Each line in the listing below needs to be transcribed exactly.

─── COLLECTED MATERIAL

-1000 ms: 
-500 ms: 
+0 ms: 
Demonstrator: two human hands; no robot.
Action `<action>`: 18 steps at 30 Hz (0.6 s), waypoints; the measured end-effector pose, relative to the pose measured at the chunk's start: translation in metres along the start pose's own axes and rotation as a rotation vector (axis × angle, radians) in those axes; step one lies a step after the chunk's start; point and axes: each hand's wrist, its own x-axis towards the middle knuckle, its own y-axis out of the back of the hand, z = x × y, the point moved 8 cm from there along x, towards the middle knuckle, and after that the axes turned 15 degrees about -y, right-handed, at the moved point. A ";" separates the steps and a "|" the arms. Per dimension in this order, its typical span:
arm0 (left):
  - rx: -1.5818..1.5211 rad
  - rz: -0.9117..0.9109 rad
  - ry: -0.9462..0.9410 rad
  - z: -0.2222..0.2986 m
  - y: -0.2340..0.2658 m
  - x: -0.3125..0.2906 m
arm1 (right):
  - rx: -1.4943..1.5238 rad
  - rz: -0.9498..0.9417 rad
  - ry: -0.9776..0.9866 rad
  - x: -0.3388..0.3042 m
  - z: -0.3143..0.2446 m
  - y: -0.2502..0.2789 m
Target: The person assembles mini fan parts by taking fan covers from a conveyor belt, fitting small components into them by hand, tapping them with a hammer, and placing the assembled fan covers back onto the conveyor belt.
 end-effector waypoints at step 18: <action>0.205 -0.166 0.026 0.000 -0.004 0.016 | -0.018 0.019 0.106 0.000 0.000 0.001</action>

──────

#### ANSWER TO THIS PROBLEM:
-1000 ms: 
-500 ms: 
+0 ms: 
Demonstrator: two human hands; no robot.
Action `<action>`: 18 steps at 30 Hz (0.6 s), waypoints; the measured end-effector pose, relative to the pose measured at the chunk's start: translation in metres along the start pose's own axes and rotation as a rotation vector (axis × angle, radians) in those axes; step one lies a step after the chunk's start; point and axes: each hand's wrist, its own x-axis towards the middle knuckle, its own y-axis out of the back of the hand, z = x × y, the point moved 8 cm from there along x, towards the middle knuckle, and after that the axes turned 15 degrees about -y, right-handed, at the moved point. A ";" separates the steps and a "|" the arms. Per dimension in this order, its typical span:
arm0 (left):
  - rx: -1.5818..1.5211 rad
  - rz: -0.9117..0.9109 rad
  - ry: -0.9462..0.9410 rad
  - z: -0.2222..0.2986 m
  - y: -0.2340..0.2658 m
  - x: -0.3125..0.2906 m
arm1 (right):
  - rx: -1.4943..1.5238 rad
  - rz: -0.9498..0.9417 rad
  - ry: -0.9776..0.9866 rad
  - x: -0.3388..0.3042 m
  - z: -0.3143..0.2446 m
  - y: -0.2502..0.2789 m
Target: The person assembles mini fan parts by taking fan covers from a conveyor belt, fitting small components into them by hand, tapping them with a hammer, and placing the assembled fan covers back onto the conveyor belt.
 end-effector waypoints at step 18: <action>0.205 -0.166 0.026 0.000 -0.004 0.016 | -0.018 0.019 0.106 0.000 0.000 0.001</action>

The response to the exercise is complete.